Homework is another important part of CBT, regardless of the techniques you use. Just as school assignments help you practice and develop the skills you learned in class, therapy assignments can help you become more familiar with the skills you’re learning.
How CBT Can Help Treat Addiction
CBT is a highly effective method for treating substance use disorders, focusing on underlying thought patterns and beliefs that contribute to addiction. The therapist helps the individual explore harmful behavioral patterns that can lead to alcoholism or drug abuse and teaches them healthier ones.
One of the shared struggles of many people in recovery is how to handle substance cravings. Using CBT, a therapist can work with the individual to identify triggers that lead to cravings and develop strategies to cope with them. This may look like challenging irrational thoughts related to using and practicing relaxation techniques to manage cravings effectively. Some in recovery also talk down to themselves and believe they are weak or incapable of change. CBT can help those folks reframe their thoughts and speak kindly to themselves.

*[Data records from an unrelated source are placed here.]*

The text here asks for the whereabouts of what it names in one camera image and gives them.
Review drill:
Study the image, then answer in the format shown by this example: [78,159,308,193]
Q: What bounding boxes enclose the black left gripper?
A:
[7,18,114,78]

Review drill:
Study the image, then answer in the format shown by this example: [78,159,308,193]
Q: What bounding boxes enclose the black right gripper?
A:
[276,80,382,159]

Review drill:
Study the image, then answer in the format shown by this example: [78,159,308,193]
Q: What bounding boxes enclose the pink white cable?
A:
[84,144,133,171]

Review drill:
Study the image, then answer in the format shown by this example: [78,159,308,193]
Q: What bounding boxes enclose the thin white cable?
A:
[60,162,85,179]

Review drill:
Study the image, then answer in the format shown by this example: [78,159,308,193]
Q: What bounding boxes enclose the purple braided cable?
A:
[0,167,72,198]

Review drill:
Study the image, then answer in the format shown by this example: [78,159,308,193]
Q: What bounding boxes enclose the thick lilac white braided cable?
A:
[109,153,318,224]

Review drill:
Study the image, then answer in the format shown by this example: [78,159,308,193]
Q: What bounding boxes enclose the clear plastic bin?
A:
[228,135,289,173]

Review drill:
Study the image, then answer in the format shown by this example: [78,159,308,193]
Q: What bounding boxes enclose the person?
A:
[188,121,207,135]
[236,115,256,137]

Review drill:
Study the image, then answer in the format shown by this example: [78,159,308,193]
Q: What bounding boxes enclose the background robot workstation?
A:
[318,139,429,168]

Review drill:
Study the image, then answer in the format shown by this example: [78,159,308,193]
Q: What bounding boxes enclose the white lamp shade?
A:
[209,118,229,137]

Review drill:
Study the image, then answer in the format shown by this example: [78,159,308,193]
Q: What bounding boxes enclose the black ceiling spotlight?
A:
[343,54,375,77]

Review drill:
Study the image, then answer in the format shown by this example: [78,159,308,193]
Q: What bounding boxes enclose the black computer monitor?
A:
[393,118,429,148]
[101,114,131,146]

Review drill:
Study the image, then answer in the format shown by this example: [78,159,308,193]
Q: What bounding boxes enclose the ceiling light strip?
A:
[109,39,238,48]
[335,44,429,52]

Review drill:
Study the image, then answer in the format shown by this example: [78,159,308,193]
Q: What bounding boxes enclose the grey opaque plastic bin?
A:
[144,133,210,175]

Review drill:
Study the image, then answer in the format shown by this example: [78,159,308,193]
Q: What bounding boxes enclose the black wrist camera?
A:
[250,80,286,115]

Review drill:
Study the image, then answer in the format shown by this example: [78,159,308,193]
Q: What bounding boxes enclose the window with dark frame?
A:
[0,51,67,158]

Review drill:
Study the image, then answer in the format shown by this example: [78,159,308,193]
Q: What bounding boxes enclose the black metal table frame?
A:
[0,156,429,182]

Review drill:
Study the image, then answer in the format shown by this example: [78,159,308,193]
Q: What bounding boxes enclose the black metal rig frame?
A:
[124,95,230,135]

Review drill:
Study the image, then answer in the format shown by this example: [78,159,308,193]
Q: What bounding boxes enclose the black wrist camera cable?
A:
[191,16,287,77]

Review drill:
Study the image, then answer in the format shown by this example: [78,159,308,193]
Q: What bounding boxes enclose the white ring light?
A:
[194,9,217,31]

Utilizing cognitive behavioral therapy to treat addiction shows significant success rates in clinical studies. An observation involving an alcohol-dependent patient group revealed an effectiveness rate of approximately 83 percent. When CBT is combined with other treatment approaches such as motivational interviewing, contingency management, medication-assisted treatment, or wellness practices, it can make for a more effective recovery.
Why You Should Try Cognitive Behavioral Therapy
Many people find CBT beneficial because it’s focused, goal-oriented, and applicable. You learn practical, hands-on strategies that you can apply in your day-to-day life both during and after the therapy. Sticking with CBT is not always easy, particularly in the initial stages when you are identifying problematic thoughts and behaviors. Remember, it’s okay to feel a little uncomfortable as this is a new experience, but completely natural. Over time, cognitive behavioral therapy can help you gain confidence and increase your sense of self-worth.